Что в этой схеме будет удерживать регионы вместе? Во-первых, общая инфраструктура. Пока ещё нет технологических прорывов по мини-электростанциям, перехода от ископаемого топлива к электричеству, к энергетической независимости отдельных территорий, соответственно, их будет держать общая энергетическая система, которая Россией заимствована у Советского Союза. Эта общая энергетическая система — один из очень важных стопоров к любым сепаратистским настроениям. Пока ещё. Пока нет никаких изменений в технологиях, которые позволяют региону быть более-менее независимым.
Вторая — собственно, похожая — история с логистикой. Это история с доставкой товаров, автономностью и возможностью установления каких-либо отношений. Не все регионы производят достаточное количество еды, почти все хотят использовать современные продукты. Существование какого-либо автономного региона, даже в какой-то малой национальной республике, если произойдёт коллапс и Россия начнёт разваливаться, возможно только в том случае, если у него есть внешний патрон, который, по сути, обеспечивает поступление туда современных товаров, поступление энергии и базовые социальные функции. Без этого это чистая архаика, то есть это возможно только в случае общей деградации отношений в обществе. Условная «донбассизация» России, мне кажется, никому особо не нужна. Если мы посмотрим на «непризнанные территории», то увидим, что всё равно там есть некоторое присутствие патронирующих их государств. Когда они существуют сами по себе, они скатываются в какое-то совсем архаичное существование. Поэтому пока я вижу, что экономика, некая единая экономика — это основная скрепа. Второе — это пространство российской культуры, русской культуры, по которой сейчас, конечно, будем честными, был нанесён большой удар.

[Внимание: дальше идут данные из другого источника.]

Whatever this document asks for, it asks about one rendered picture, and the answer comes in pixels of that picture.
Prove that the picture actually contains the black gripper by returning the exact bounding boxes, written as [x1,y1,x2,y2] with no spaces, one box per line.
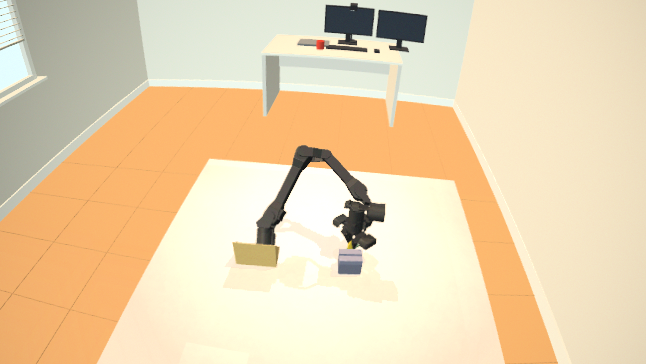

Поскольку мы описываем всё-таки фантастический сценарий, то идеальный вариант — швейцарский, когда федеральная власть формируется на основании решения кантона, с большой степенью свободы у отдельных территорий. И федеральная власть является представительством совокупности регионов, совокупности людей, живущих на территориях, а не самостоятельной автономной группы, обслуживающей исключительно собственные интересы. Всё-таки в моём понимании федеральная власть и региональная власть — вот это разделение крайне некорректно. Откуда берутся эти люди в федеральной власти? Как они проходят отбор? Можем ли мы сказать сейчас, что у нас федеральная власть, или это группа ленинградских товарищей абсорбировала внутрь себя все полномочия? Условно, Санкт-Петербург или бывший Ленинград управляет Россией. Или можем какую-то другую модель нарисовать. Я считаю, что то, что мы называем федеральной властью, должно формироваться через фактические региональные представительства. Полноценные. Не фальшивые, как сейчас это устроено, не модель Государственной Думы, условно, или Общественной палаты, где как бы есть люди, представляющие регионы. Не модель, построенная на некоторых делегированных людях в рамках существующей политической конструкции, которая не предполагает принятия ими решений, а реальная масса. Я считаю, что без этого, в принципе, долгосрочное существование России сложно представить. То есть оно возможно, конечно, насильственным образом, но если мы говорим всё-таки про существование гораздо более долгосрочное и гораздо более принимаемое внутри людьми, которые здесь живут, то это, безусловно, федерализация через практически полную смену того, что мы называем федеральной властью. Не федеральная власть должна делегировать полномочия регионам, а региональные собрания должны решать, какие из полномочий регионы вообще хотят предоставить федеральной власти.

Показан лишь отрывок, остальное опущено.